= Task brief =
If a line below contains "plush", count it; then state how many such lines there are, and nothing else.

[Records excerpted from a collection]

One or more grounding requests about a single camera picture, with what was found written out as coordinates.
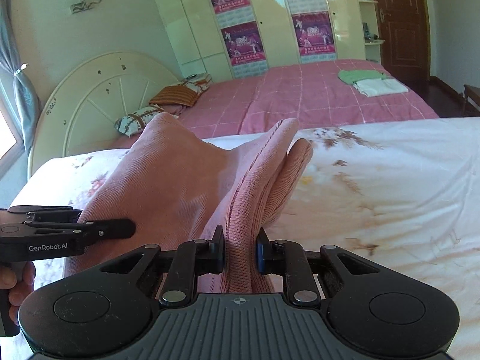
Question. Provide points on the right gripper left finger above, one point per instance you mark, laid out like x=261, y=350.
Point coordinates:
x=191, y=260

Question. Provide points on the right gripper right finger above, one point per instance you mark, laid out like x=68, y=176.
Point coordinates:
x=288, y=260

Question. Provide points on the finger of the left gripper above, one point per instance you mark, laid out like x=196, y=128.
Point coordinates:
x=108, y=229

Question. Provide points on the pink knit sweater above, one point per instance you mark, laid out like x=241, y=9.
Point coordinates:
x=177, y=188

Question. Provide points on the person's left hand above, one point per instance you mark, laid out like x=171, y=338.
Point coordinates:
x=17, y=290

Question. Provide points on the white brown patterned pillow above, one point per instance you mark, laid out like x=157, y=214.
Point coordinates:
x=135, y=122

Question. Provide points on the cream round headboard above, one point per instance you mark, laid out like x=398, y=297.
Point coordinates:
x=80, y=114

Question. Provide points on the white floral bed sheet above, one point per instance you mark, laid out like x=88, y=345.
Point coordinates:
x=404, y=194

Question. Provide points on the orange striped pillow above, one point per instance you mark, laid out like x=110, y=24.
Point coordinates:
x=177, y=95

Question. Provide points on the pink checked bed cover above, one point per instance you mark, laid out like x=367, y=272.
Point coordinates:
x=311, y=93

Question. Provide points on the light blue curtain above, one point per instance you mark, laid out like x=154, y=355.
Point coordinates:
x=27, y=102

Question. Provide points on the green folded garment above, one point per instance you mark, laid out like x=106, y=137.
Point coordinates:
x=353, y=76

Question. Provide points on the white folded garment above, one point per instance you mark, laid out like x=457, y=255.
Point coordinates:
x=380, y=87

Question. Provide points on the lower left pink poster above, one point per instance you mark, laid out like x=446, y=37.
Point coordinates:
x=243, y=43

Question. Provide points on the lower right pink poster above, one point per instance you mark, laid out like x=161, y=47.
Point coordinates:
x=314, y=34

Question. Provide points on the cream glossy wardrobe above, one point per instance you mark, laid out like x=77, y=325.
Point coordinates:
x=194, y=31

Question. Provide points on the dark wooden chair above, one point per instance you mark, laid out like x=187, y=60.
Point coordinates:
x=471, y=98

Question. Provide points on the cream corner shelf unit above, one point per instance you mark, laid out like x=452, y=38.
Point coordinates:
x=373, y=41

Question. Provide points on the dark brown wooden door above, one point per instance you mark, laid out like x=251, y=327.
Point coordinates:
x=405, y=30

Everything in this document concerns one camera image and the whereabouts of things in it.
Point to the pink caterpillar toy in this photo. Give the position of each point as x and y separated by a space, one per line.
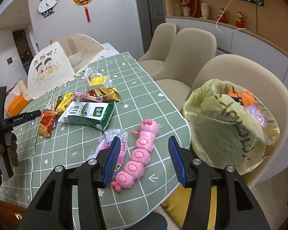
140 157

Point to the yellow trash bag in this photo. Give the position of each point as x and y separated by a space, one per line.
224 132

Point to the orange plastic bag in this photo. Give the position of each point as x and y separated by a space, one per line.
243 97

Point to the green grid tablecloth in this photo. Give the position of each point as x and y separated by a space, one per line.
69 145

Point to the orange tissue box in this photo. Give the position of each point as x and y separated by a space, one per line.
16 105

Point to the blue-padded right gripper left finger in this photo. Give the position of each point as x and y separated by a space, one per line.
111 162

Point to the white cup on shelf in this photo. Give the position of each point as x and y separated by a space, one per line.
205 11

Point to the red figurine left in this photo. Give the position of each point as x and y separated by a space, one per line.
222 16

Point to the red figurine right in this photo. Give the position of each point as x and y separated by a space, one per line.
239 20

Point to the yellow nabati snack packet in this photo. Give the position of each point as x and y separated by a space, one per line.
63 102

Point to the pink spoon-shaped candy wrapper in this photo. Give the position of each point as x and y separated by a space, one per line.
82 97

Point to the light purple plastic wrapper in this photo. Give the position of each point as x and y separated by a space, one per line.
105 142

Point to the white mesh food cover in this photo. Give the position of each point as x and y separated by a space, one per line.
61 62

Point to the beige chair far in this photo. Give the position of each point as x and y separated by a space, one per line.
161 42

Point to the yellow seat cushion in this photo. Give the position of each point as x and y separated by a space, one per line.
177 202

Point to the red figurine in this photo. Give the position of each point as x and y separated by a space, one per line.
239 20
222 16

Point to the gold noodle wrapper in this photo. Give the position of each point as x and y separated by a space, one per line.
106 93

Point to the beige chair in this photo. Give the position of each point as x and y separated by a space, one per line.
161 42
250 75
192 48

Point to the green white milk carton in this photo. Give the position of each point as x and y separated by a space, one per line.
92 114

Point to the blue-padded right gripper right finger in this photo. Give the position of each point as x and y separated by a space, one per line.
181 159

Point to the panda wall clock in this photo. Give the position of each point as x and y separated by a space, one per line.
45 7

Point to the white yellow gift box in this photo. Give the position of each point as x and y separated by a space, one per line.
95 79

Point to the beige chair middle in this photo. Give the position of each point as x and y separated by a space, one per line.
192 48

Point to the red snack packet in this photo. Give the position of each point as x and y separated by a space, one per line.
47 121

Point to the beige chair near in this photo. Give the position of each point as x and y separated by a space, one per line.
250 75

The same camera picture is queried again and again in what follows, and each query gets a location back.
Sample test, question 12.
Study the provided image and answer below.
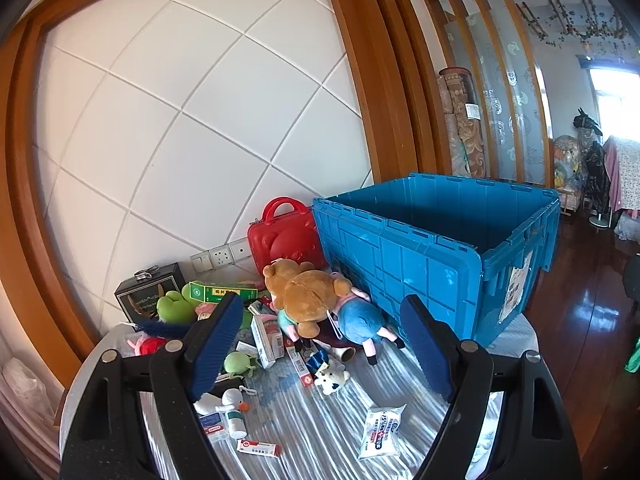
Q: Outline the blue dress pig plush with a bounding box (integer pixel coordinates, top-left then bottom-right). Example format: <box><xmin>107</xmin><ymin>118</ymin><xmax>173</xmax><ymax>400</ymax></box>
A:
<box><xmin>323</xmin><ymin>272</ymin><xmax>406</xmax><ymax>365</ymax></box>

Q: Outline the brown teddy bear plush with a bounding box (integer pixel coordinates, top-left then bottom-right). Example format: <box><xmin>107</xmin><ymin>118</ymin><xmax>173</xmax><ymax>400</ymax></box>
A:
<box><xmin>262</xmin><ymin>259</ymin><xmax>352</xmax><ymax>344</ymax></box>

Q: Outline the red dress pig plush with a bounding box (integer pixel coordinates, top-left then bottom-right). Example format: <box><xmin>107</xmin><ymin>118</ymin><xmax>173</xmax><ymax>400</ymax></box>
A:
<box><xmin>127</xmin><ymin>333</ymin><xmax>168</xmax><ymax>356</ymax></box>

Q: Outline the white medicine bottle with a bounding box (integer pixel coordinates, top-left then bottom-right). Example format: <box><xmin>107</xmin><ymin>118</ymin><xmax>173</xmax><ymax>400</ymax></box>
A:
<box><xmin>217</xmin><ymin>388</ymin><xmax>248</xmax><ymax>440</ymax></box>

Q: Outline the red white ointment box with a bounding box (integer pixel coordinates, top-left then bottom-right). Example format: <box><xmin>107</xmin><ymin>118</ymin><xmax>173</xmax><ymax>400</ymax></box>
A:
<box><xmin>236</xmin><ymin>439</ymin><xmax>281</xmax><ymax>458</ymax></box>

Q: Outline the black gift box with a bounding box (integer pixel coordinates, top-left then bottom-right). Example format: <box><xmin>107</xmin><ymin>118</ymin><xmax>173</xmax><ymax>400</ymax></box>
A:
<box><xmin>114</xmin><ymin>262</ymin><xmax>186</xmax><ymax>323</ymax></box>

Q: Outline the green frog plush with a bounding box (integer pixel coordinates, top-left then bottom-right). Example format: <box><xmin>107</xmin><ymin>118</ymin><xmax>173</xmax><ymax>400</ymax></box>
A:
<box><xmin>156</xmin><ymin>283</ymin><xmax>201</xmax><ymax>324</ymax></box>

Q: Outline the white wet wipes packet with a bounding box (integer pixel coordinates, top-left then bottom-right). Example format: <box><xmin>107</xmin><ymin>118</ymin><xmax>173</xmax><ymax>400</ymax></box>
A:
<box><xmin>358</xmin><ymin>405</ymin><xmax>406</xmax><ymax>460</ymax></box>

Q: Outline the small green plush ball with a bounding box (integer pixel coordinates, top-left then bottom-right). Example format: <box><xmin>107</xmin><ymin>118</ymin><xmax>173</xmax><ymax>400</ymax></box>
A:
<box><xmin>224</xmin><ymin>351</ymin><xmax>258</xmax><ymax>377</ymax></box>

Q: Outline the long green medicine box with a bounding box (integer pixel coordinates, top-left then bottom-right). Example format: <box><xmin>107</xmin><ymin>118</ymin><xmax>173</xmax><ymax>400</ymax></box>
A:
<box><xmin>182</xmin><ymin>281</ymin><xmax>258</xmax><ymax>304</ymax></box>

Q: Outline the white medicine box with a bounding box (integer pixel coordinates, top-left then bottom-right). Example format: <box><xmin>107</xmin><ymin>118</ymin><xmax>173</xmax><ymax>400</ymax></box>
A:
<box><xmin>250</xmin><ymin>315</ymin><xmax>277</xmax><ymax>370</ymax></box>

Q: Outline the blue plastic storage crate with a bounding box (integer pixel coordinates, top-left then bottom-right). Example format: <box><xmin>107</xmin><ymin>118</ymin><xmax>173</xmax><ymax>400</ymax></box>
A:
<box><xmin>311</xmin><ymin>174</ymin><xmax>560</xmax><ymax>346</ymax></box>

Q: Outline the small white dog plush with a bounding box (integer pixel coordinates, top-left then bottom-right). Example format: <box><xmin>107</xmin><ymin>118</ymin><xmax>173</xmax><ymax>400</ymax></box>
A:
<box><xmin>314</xmin><ymin>363</ymin><xmax>350</xmax><ymax>396</ymax></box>

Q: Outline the red bear-shaped toy case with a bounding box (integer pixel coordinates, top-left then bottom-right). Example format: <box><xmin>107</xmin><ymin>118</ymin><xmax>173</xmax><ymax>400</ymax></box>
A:
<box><xmin>247</xmin><ymin>197</ymin><xmax>326</xmax><ymax>273</ymax></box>

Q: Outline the rolled patterned carpet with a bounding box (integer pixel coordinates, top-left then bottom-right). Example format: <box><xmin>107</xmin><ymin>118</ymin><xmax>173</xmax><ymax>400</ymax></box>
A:
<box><xmin>437</xmin><ymin>66</ymin><xmax>487</xmax><ymax>179</ymax></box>

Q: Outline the wooden slat room divider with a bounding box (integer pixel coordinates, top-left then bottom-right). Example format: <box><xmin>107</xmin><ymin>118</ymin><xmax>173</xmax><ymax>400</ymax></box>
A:
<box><xmin>423</xmin><ymin>0</ymin><xmax>553</xmax><ymax>188</ymax></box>

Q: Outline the wall socket panel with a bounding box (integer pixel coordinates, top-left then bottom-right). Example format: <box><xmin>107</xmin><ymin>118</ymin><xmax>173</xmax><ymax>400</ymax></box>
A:
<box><xmin>190</xmin><ymin>237</ymin><xmax>252</xmax><ymax>274</ymax></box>

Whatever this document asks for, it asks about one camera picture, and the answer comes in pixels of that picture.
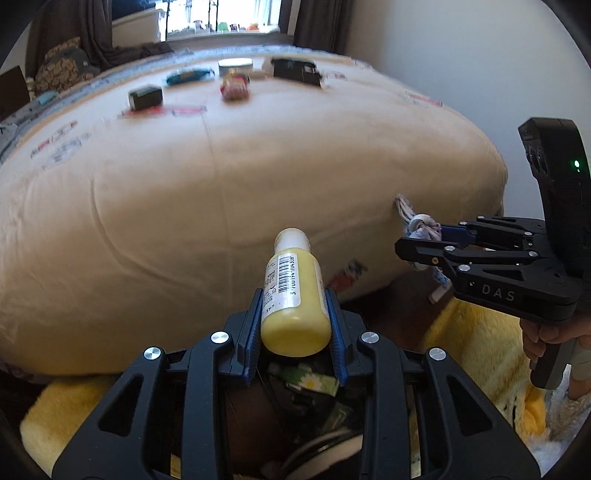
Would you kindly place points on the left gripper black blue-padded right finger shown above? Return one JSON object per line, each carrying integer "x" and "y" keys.
{"x": 462, "y": 435}

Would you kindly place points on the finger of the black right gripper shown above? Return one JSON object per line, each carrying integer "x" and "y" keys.
{"x": 484, "y": 265}
{"x": 497, "y": 233}

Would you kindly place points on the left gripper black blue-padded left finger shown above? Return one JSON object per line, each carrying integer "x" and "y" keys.
{"x": 169, "y": 403}

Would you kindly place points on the yellow lotion bottle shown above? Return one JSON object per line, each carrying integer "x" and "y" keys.
{"x": 295, "y": 316}

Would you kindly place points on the black white box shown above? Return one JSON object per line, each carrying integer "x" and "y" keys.
{"x": 290, "y": 69}

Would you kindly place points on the pink green knitted toy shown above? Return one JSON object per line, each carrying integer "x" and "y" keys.
{"x": 235, "y": 87}

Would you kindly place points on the dark green bottle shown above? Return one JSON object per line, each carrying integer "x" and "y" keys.
{"x": 144, "y": 98}

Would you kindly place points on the person's right hand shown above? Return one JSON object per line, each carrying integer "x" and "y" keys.
{"x": 537, "y": 337}

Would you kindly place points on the cream printed bed sheet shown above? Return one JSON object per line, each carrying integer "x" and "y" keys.
{"x": 122, "y": 231}

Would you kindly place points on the dark right curtain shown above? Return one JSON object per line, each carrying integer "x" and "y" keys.
{"x": 317, "y": 24}

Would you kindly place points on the dark curtain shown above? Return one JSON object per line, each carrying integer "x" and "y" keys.
{"x": 317, "y": 24}
{"x": 89, "y": 21}

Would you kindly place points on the round silver tin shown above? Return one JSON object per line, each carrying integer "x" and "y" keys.
{"x": 232, "y": 66}

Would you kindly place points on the grey patterned blanket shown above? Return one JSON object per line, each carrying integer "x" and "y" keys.
{"x": 46, "y": 106}

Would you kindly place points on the blue wet wipes pack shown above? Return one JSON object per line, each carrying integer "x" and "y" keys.
{"x": 188, "y": 76}

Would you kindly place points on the dark wooden headboard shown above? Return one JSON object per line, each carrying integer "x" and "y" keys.
{"x": 14, "y": 93}

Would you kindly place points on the brown patterned pillow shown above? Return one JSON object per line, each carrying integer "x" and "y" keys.
{"x": 64, "y": 66}

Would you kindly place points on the window with toys on sill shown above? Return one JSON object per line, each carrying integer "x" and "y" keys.
{"x": 139, "y": 22}

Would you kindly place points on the dark left curtain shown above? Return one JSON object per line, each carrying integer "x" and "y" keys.
{"x": 89, "y": 21}

= Response box =
6